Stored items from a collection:
....................

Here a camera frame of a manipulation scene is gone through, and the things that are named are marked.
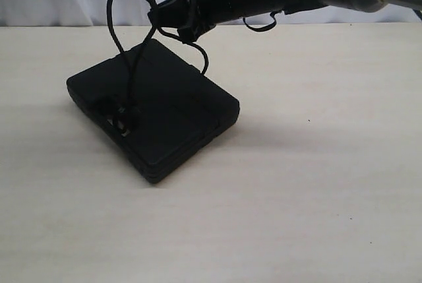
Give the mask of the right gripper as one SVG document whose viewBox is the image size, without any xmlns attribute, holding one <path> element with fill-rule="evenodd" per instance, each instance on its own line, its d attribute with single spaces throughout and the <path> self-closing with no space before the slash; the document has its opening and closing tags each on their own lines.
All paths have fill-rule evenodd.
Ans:
<svg viewBox="0 0 422 283">
<path fill-rule="evenodd" d="M 162 28 L 177 28 L 182 42 L 196 42 L 217 24 L 237 20 L 236 0 L 165 0 L 151 7 L 150 22 Z M 188 21 L 189 8 L 193 18 Z"/>
</svg>

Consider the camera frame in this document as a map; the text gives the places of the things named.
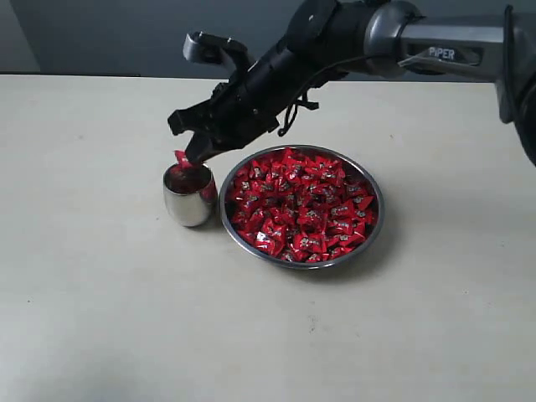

....................

• Work instructions: From the entries above, copy every line that holds the word "things".

• Task output:
Here a camera frame of a manipulation scene is gone through, and the things that are named are marked.
Consider the camera frame in this document as a map; the text gives the places of the things named.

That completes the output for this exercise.